Work order
Would you copy the material below word for word, beginning with its first line and ending with the line that contains "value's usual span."?

Stored data
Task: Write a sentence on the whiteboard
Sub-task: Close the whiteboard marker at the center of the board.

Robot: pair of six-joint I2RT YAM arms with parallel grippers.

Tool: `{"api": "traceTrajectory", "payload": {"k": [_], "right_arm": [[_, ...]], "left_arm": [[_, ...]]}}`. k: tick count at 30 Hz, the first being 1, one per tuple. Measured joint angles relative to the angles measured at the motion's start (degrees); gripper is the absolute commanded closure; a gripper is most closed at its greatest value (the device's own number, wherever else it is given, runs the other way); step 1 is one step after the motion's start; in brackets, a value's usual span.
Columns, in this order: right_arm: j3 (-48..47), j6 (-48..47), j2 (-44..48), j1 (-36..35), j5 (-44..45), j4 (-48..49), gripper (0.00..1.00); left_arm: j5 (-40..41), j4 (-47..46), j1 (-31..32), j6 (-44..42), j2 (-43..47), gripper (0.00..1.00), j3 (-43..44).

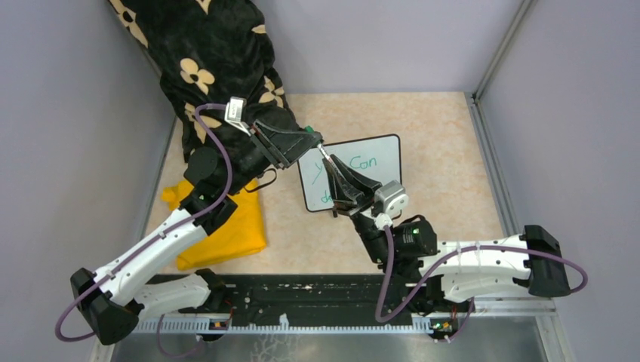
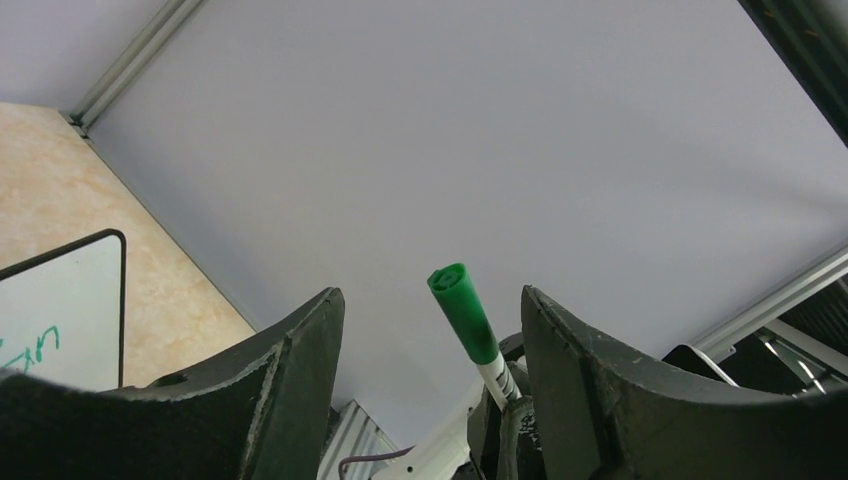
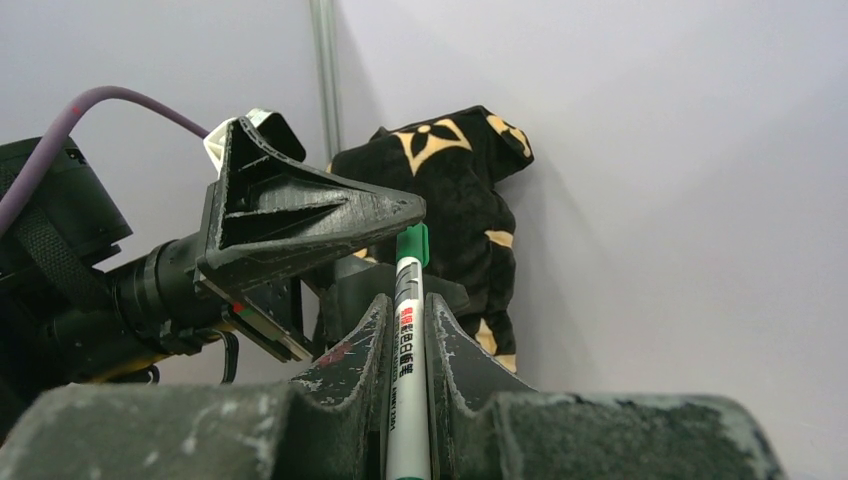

Solution to this problem
Task: Write a sentence on the whiteboard
Sub-task: Close the whiteboard marker at the center of the board.

Robot: pair of six-joint I2RT YAM arms with parallel grippers.

Tool: `{"api": "traceTrajectory", "payload": {"k": [_], "right_arm": [[_, ...]], "left_arm": [[_, ...]]}}`. k: tick count at 30 Hz, the first being 1, one per tuple. Measured joint angles relative to the angles measured at the motion's start (degrees); gripper is the absolute commanded closure; a gripper is most closed at its greatest value (the device's own number, wherever else it is given, runs the other way); step 1 is one step after the motion's start; in brackets, a value's usual span.

No further output is required for this answer.